WORK TASK -> Would you set down the data below exactly as shown?

╭─ SUPPLIED INFORMATION

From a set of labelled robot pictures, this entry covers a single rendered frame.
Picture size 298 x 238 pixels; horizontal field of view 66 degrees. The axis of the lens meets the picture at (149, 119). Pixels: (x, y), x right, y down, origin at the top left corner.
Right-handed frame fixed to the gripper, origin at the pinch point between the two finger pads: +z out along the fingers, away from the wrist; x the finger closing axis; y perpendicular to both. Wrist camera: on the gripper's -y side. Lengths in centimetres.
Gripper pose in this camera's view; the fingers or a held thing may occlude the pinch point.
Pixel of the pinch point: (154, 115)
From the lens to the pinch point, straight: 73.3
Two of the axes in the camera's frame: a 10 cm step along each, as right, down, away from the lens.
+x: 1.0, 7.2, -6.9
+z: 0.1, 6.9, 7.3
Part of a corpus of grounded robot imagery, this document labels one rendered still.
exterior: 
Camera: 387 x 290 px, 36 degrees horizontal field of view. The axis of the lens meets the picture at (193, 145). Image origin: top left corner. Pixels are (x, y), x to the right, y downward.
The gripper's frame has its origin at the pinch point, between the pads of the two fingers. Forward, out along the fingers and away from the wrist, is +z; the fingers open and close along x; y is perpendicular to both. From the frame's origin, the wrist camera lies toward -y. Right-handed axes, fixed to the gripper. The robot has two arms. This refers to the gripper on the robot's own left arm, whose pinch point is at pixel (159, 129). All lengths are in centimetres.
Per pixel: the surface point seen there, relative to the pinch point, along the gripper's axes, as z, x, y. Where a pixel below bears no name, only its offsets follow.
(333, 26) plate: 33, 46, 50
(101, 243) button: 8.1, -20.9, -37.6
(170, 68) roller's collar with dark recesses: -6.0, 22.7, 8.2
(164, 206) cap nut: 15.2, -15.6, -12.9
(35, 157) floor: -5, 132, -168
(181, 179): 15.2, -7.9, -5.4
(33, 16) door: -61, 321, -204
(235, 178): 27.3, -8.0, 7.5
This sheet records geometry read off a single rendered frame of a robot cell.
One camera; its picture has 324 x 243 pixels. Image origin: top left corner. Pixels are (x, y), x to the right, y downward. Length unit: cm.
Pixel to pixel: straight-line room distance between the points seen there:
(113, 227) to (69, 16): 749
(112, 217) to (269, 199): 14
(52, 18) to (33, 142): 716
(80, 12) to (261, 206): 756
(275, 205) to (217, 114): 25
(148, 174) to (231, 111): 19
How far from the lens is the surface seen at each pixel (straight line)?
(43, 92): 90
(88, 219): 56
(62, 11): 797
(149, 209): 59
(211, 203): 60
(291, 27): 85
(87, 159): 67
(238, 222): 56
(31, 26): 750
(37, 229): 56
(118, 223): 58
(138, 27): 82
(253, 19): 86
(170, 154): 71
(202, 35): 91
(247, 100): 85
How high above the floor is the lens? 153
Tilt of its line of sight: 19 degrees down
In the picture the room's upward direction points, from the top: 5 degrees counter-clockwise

╰─

RESULT BELOW ->
From a set of labelled robot pictures, this entry covers a single rendered frame.
Picture size 298 x 238 pixels; horizontal field of view 66 degrees. The axis of the lens meets the picture at (149, 119). Pixels: (x, y), x right, y down, origin at the top left corner.
Right-handed frame fixed to the gripper, origin at the pinch point between the two finger pads: +z out along the fingers, away from the wrist; x the finger closing axis; y perpendicular to both. Wrist camera: on the gripper's -y side. Lengths in centimetres.
Gripper pose in this camera's view; the fingers or a held thing may occlude the pinch point.
Pixel of the pinch point: (154, 115)
From the lens to the pinch point, straight: 73.3
Two of the axes in the camera's frame: a 10 cm step along each, as right, down, away from the lens.
+x: 1.0, 7.2, -6.9
+z: 0.1, 6.9, 7.3
Part of a corpus of grounded robot imagery, this document labels one rendered still.
exterior: 
Camera: 387 x 290 px, 36 degrees horizontal field of view. The axis of the lens meets the picture at (193, 145). Image origin: top left corner. Pixels are (x, y), x to the right, y downward.
The gripper's frame has its origin at the pinch point, between the pads of the two fingers. Forward, out along the fingers and away from the wrist, is +z; the fingers open and close along x; y is perpendicular to both. From the frame's origin, the wrist camera lies toward -y. Right-handed axes, fixed to the gripper. The robot has two arms. This refers to the gripper on the robot's own left arm, whose pinch point is at pixel (159, 129). All lengths are in centimetres.
Per pixel: the surface point seen there, relative to the pinch point, along the gripper's axes, as z, x, y. Where a pixel below bears no name, only its offsets follow.
(333, 26) plate: 33, 46, 50
(101, 243) button: 8.1, -20.9, -37.6
(170, 68) roller's collar with dark recesses: -6.0, 22.7, 8.2
(164, 206) cap nut: 15.2, -15.6, -12.9
(35, 157) floor: -5, 132, -168
(181, 179): 15.2, -7.9, -5.4
(33, 16) door: -61, 321, -204
(235, 178): 27.3, -8.0, 7.5
This sheet records geometry read off a single rendered frame of a robot cell.
One camera; its picture has 324 x 243 pixels. Image origin: top left corner. Pixels are (x, y), x to the right, y downward. Length unit: cm.
Pixel to pixel: straight-line room distance between the points seen there:
(113, 227) to (69, 16): 749
(112, 217) to (269, 199): 14
(52, 18) to (33, 142): 716
(80, 12) to (261, 206): 756
(275, 205) to (217, 114): 25
(148, 174) to (231, 111): 19
How far from the lens is the surface seen at each pixel (straight line)?
(43, 92): 90
(88, 219): 56
(62, 11): 797
(149, 209): 59
(211, 203): 60
(291, 27): 85
(87, 159): 67
(238, 222): 56
(31, 26): 750
(37, 229): 56
(118, 223): 58
(138, 27): 82
(253, 19): 86
(170, 154): 71
(202, 35): 91
(247, 100): 85
How high above the floor is the lens? 153
Tilt of its line of sight: 19 degrees down
In the picture the room's upward direction points, from the top: 5 degrees counter-clockwise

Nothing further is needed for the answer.